October 10, 2013

Melinda Katz Democratic nominee for Queens BP
Melinda Katz, Democratic nominee for Queens BP
By Marc Bussanich 

Queens, NY—Melinda Katz is on the verge of re-entering politics as Queens Borough President after a four year hiatus. She received high-profile endorsements from labor and the late Mayor Ed Koch to best her main rival, Peter Vallone Jr. She’s hoping to implement an economic development master plan that includes strengthening the borough’s industrial base, growing the tech sector and expanding ferry transportation. Watch Video

In an interview with Labor Press, she talked about how the borough of Queens has a lot to offer. Her father, David Katz, was the founder of the Queens Symphony Orchestra and her mother, Jeanne Katz, was the founder of the Queens Council of the Arts and they told her that “you shouldn’t have to go over a bridge or go under a tunnel; you should be able to get everything you need right here in the borough,” including jobs.

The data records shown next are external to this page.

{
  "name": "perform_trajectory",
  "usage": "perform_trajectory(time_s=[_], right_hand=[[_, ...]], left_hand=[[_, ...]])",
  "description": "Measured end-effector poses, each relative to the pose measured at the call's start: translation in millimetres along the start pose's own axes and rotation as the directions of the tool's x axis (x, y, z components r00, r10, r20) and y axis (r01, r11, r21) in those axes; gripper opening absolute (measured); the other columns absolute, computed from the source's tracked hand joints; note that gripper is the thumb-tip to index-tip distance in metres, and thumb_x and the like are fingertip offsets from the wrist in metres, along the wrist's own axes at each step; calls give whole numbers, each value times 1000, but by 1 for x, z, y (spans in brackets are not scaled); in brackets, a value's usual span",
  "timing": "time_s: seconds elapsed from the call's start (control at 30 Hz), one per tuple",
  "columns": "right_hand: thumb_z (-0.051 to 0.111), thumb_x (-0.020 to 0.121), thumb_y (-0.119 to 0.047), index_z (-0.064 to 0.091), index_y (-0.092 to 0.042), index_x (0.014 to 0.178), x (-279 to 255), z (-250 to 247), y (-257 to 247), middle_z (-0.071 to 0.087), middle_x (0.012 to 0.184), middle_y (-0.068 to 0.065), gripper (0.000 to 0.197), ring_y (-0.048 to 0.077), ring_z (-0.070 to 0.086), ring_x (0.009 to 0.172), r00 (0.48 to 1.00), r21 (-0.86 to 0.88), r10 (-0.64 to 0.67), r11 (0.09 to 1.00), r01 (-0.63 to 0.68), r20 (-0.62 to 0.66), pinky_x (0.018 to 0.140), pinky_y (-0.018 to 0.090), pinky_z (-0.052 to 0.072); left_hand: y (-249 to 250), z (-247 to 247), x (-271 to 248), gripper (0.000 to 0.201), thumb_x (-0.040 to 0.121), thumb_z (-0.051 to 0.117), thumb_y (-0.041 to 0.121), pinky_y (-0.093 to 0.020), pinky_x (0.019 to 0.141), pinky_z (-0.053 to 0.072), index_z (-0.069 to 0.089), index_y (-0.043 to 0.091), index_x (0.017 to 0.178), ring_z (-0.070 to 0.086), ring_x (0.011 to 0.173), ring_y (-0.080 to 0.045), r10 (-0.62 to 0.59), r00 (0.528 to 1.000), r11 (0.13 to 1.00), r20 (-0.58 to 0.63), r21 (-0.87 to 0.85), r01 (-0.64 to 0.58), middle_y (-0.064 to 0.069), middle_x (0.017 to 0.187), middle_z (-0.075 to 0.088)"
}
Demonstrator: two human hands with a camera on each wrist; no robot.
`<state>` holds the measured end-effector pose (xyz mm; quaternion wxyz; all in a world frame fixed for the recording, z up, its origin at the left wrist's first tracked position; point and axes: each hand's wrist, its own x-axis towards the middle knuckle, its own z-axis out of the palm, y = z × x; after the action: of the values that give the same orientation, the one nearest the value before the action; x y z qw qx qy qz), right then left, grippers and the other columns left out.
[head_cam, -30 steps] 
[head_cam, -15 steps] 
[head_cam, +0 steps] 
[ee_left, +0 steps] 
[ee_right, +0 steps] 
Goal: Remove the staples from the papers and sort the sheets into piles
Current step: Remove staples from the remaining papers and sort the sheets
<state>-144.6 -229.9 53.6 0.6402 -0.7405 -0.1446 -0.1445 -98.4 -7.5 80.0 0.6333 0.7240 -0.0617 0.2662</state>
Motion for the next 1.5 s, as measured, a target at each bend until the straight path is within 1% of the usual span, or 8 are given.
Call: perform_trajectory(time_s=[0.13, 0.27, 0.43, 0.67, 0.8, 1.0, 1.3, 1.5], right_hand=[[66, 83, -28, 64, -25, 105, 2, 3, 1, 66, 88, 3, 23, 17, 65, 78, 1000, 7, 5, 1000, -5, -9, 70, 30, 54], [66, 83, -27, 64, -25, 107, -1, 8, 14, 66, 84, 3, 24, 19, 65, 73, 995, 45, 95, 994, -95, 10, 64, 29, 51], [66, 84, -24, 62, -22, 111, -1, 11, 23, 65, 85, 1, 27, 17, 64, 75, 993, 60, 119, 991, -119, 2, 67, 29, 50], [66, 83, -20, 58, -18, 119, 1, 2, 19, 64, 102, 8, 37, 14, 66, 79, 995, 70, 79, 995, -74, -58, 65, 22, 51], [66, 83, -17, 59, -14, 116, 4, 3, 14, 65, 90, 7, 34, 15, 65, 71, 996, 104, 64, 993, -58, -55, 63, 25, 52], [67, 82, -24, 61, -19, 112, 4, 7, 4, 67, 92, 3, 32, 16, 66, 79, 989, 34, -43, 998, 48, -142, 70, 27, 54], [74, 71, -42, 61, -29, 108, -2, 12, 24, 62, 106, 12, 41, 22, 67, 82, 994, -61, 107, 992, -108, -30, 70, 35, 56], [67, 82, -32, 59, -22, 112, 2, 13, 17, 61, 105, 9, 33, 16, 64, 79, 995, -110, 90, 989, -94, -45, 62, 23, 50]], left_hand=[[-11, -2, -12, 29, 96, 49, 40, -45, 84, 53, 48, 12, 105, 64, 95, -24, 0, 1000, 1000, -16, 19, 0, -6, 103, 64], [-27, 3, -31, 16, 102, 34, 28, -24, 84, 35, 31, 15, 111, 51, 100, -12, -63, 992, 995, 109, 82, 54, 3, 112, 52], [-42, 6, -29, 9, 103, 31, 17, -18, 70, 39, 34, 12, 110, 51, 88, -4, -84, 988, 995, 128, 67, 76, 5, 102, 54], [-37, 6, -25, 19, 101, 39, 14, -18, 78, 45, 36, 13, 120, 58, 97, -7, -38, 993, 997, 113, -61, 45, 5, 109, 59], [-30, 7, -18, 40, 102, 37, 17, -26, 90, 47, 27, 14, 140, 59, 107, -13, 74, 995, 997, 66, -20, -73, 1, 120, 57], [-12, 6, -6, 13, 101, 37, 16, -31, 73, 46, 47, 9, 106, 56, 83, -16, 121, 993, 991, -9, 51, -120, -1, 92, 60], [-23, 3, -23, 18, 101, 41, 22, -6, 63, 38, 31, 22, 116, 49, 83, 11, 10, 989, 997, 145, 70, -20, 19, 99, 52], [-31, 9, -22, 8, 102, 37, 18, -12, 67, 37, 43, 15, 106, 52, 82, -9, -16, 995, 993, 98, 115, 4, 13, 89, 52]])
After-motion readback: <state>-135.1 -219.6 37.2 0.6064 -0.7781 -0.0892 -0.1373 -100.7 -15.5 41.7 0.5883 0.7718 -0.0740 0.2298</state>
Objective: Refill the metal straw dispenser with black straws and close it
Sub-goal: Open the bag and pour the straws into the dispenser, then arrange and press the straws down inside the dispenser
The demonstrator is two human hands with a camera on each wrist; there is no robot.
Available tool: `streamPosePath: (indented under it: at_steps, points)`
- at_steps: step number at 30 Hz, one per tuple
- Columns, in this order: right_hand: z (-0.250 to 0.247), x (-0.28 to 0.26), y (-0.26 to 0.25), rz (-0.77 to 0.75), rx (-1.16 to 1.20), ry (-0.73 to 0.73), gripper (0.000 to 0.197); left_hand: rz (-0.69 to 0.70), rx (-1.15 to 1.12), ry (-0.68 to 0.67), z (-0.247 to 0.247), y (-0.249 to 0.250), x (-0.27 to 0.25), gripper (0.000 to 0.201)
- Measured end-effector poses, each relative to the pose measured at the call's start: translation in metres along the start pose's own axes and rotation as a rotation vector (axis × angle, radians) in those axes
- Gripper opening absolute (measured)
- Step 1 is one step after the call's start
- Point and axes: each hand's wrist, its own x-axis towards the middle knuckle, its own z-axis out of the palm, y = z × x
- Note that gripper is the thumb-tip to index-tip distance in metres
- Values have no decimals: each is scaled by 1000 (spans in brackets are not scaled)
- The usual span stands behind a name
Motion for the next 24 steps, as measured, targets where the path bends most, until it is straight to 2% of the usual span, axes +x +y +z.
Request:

She has high hopes that more high-tech startups will locate in Long Island City because of the area’s proximity to Cornell University's sprawling applied-sciences campus to be built on Roosevelt Island starting in 2015, and to avoid steep Manhattan rents. 

In her plan she calls for expanding transportation so that Queens residents can get to and from new job opportunities via ferry service expansion and additional bus routes including bus rapid transit.

But noticeably absent from the plan is mention of upgrading or expanding rail transportation. Ms. Katz is all for encouraging residents and drivers to use public transportation but believes rail projects take too long to complete and are overbearingly capital intensive.

“Rail transportation is good to do but is also extremely expensive and takes enormous amounts of capital investments. In general rail is a very expensive option no matter how you cut it,” said Ms. Katz.

The MTA just released a $25.5 billion 20-year needs assessment that calls for rebuilding infrastructure, equipment procurement and expanding the system to accommodate growth. Included in the plan is restoring train service to the Rockaway Beach Line that was shuttered in 1962 and would link southern and eastern Brooklyn with central and northern Queens.

Ms. Katz believes solidifying ferry service, however, is more important in the short-term for the borough.  

“We’re looking at all the options. Right now in the Rockaways we need to make sure ferry service is permanent and we also would like to make the A train faster and smarter. Right now it takes over one hour and a half to sometimes get from Rockaway to Manhattan,” Ms. Katz said.